Drew Carey got "show biz-itis" by maybe Season 5 or 6 anyways -- lost weight, changed his hair and look, got Lasik, etc. I think he really lost touch with his Cleveland past. I should mention, I grew up in Cleveland and therefore, know what parts of the show are authentic and which are fake-y. Let's just say, Drew Carey has been a Hollywood guy a lot longer than he ever was a Clevelander -- he has a few memories, I guess, but they are out of touch.

1990s Cleveland -- I worked downtown then -- was NOT mired in the 1950s and full of Polish bars. (It has some, but less than you would think based on the show.) The Halle Co. department store ("Winfred-Louder" in the show) went out of business in the very early 80s. By 2004, Cleveland had lost EVERY downtown department store, just like most cities. Therefore, Drew's "job" makes little sense.

The real Drew Carey lived in Old Brooklyn, on Cleveland's west side.....so it is very odd they choose to represent his house with one on the EAST side in Cleveland Heights, an extremely different milieu (younger, more liberal, a lot of college students, etc.). Having seen both homes, the one pictured looks NOTHING like the real house the real Carey lived in (and bought with his first series' paycheck apparently and remodeled!). In fact, in an odd twist of fate....I worked with the woman who owned the house shown on the series. I was in it many times, even the day her husband painted the window frames hot pink (and I told him "you are ruining the value of the house!" -- making me about the wrongest person in human history). In fact, the house was CHOSEN for the crazy hot pink trim! and the money from the rights to the images of the house paid off the mortgage for my coworker (several times over).
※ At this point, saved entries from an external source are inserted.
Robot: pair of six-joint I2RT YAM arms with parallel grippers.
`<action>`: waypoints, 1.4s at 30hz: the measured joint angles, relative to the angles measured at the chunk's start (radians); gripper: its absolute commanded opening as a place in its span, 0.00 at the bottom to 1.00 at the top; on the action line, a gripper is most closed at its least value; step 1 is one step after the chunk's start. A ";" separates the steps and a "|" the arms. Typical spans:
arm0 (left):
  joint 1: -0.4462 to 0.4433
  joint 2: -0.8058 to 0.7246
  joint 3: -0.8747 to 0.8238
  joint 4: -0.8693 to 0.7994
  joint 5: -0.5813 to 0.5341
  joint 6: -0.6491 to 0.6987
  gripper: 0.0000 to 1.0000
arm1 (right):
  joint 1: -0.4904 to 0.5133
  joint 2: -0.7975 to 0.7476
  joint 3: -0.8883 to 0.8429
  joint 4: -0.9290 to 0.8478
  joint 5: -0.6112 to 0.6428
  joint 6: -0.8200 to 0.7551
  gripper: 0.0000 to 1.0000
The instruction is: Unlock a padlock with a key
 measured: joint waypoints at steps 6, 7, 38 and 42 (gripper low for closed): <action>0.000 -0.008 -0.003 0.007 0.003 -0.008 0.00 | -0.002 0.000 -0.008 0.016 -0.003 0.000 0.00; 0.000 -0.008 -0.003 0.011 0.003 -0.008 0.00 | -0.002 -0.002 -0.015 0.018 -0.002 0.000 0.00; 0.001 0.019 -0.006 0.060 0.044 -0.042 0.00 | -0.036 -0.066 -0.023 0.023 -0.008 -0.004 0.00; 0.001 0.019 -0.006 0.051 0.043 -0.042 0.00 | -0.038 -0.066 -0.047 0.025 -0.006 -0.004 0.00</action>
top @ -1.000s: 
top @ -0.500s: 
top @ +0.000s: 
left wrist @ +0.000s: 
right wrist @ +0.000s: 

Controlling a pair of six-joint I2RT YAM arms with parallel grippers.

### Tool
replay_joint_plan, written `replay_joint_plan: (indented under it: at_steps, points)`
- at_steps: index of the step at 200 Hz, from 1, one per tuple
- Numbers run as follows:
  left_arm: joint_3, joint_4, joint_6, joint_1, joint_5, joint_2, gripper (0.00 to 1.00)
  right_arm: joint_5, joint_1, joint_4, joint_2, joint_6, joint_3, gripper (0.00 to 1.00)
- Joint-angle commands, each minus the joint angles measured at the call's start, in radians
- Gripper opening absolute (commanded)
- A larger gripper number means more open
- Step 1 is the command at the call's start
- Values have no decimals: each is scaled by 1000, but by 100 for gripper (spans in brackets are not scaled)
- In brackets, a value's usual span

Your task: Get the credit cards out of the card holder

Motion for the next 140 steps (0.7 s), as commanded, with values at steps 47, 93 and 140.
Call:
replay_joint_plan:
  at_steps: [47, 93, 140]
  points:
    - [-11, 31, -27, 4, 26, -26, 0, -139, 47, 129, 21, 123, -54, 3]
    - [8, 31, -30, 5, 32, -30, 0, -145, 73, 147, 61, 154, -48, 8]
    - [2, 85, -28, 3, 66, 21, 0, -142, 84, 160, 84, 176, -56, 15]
Interestingly....the real interior of the house is nothing like the show's set, not even close. It has a big front porch you can see clearly in the photos, which you have to walk through to get in the front door, but you never see the characters doing so. ALSO, when they show the back of the house....it is beige and not navy blue with hot pink trim as the front is (???). So is the garage. The real house has a backyard slanted so severely, you can hardly stand on it, let alone put a pool table. Since the real house has nothing to do with the set....it just comes back to the crazy hot pink trim. That paint paid for itself 10,000 times over!

Anyhow: the show stopped being fresh and got really repetitive, and by the end, dropped many of the classic characters. Drew, Oswald, Lewis go from about age 35 to 45 and nothing ever changes. I also felt the show was negative and downbeat about Cleveland at the very time it was having a sort of Renaissance downtown and in the Flats. The sad fact is that a lot of people all over the US and abroad have formed their OPINION of Cleveland from THIS TV show and little else (how many other TV shows have ever been set here?), and probably actually believed a lot of it was factual and not fantasy.

In conclusion: funny enough at first, then went stale and downhill long before someone mercifully pulled the plug. Enough episodes to run endlessly in syndication, unfortunately.